DEFINITION: Trichotomy is the theory that a Christian person is made up of three inseparable aspects – body, soul and spirit. (Dichotomy says there is only body and soul; spirit is just another word for soul.)
The soul is commonly said to comprise our emotions, intellect, and will. (“Heart, head, hand.”) The Bible word “heart” often includes all three. The emotions were referred to as “reins, bowels,” etc., much like we may say, “I have a gut feeling.” The soul is “spiritual” by being invisible, religious (all men are), and moral (everybody has a conscience). Nevertheless, the soul by itself is non-spiritual, or “earthy”. The Bible speaks of animals as being “souls”. The soul is mortal. It is capable of evil as well as good. The soul of a person originates at conception. The best explanation as to its method of origin is traducian, that is, our personality is inherited from our forebears in the same way as our bodies. (The Bible word for the “natural” man is “psychical”.)
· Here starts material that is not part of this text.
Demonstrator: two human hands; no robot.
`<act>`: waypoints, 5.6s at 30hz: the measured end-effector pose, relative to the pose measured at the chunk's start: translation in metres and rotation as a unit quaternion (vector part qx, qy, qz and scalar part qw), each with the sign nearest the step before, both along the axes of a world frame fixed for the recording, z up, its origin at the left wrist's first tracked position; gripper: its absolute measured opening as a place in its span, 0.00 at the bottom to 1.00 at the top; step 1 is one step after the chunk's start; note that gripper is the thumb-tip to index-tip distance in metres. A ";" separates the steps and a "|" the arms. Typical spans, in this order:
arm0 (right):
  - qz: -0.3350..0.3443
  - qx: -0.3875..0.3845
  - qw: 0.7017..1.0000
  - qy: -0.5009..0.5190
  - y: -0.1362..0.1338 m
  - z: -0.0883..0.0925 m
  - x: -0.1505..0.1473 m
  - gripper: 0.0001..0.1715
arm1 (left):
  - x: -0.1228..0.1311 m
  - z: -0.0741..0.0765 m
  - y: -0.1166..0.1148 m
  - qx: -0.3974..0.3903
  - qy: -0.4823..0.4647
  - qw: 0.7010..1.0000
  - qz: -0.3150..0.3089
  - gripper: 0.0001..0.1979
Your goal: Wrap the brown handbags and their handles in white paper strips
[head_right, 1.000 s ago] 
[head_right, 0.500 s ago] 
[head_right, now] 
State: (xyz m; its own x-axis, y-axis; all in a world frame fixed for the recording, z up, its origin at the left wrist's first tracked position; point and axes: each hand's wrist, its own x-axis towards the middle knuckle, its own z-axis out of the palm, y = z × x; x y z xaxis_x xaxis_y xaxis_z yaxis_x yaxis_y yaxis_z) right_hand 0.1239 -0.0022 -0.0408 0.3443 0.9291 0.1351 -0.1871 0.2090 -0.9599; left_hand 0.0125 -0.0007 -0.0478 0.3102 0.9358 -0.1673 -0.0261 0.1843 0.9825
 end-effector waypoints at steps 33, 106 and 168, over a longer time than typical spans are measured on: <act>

A person’s sprit is given him by God at the time of regeneration. It is something new (not a change in what he already has), which is why it is called a “second birth”. (Ezk 36:25,26) Such a person becomes a “new man”. It (he) is perfect, cannot sin. (I John 3:9) It is immortal; this is “eternal life”, which begins at the moment of conversion, and not when a person leaves this earth. It is the Holy Spirit (John 3:5), the Spirit of Christ (the God-man). This is “Christ in us” or being “in Christ”, an expression used 150 times in the New Testament. Needless to say, a born-again individual does not lose his identity by being “swallowed up in God”; it is like the “one flesh” which two persons become by means of marriage. (Ephesians 5:22-ff)
When a person becomes a Christian his old “man” is regarded as dead and buried (Romans 6:1-11, Col. 3:3, Gal 2:20). He is no longer depraved. He is no longer a “sinner” – saved, forgiven, or acquitted. He is now a saint. The two are mutually exclusive, just as a person cannot be regenerate and unregenerate at the same time.
Immediately upon regeneration the “new man”, the perfect spirit, begins to make the soul holy. This is what we usually regard as “sanctification”. (And it is Christ who is our sanctification in this sense as well as being the perfect person within us. I Cor. 1:30) The mind is renewed (Romans 12:2) so that we have the very “mind of Christ.” (I Cor. 2) The affections are centered on new objects (Col 3:2); his very will becomes “God’s will” (John 7:17; compare Romans 7:18 with Phil. 2:13). This process of perfection (Phil. 3:12) is completed at the moment of death.
The human body is the last to be “saved” (Rom. 8:23, II Cor 5:1-8, I Cor. 15:45-58), along with the physical creation (Rms 8:18-22, II Peter 3:10-13). But already here and now a Christian’s body shares in his present salvation (Ps. 103:3, Matt 8:18). This is because the soul and body affect each other for good as well as ill; God also effects miraculous healing of the mind and body whenever this serves His perfect purposes.
In addition to the texts quoted above, two important proofs of biblical evidence for trichotomy are I Thes. 5:23 and Hebrews 4:12. (The analogous doctrine of the Trinity – a word not found in scripture – has but 2 “proof texts”.) Old Testament texts are often quoted to “show” that soul and spirit are synonyms. However, the Spirit of Christ did not “exist” in the Old Testament (John 7:39) anymore than Jesus. Old Testament anthropology is as general as its doctrine of redemption and even of God, emphasizing His unity rather than tri-unity. (Harper Bible, p.1775).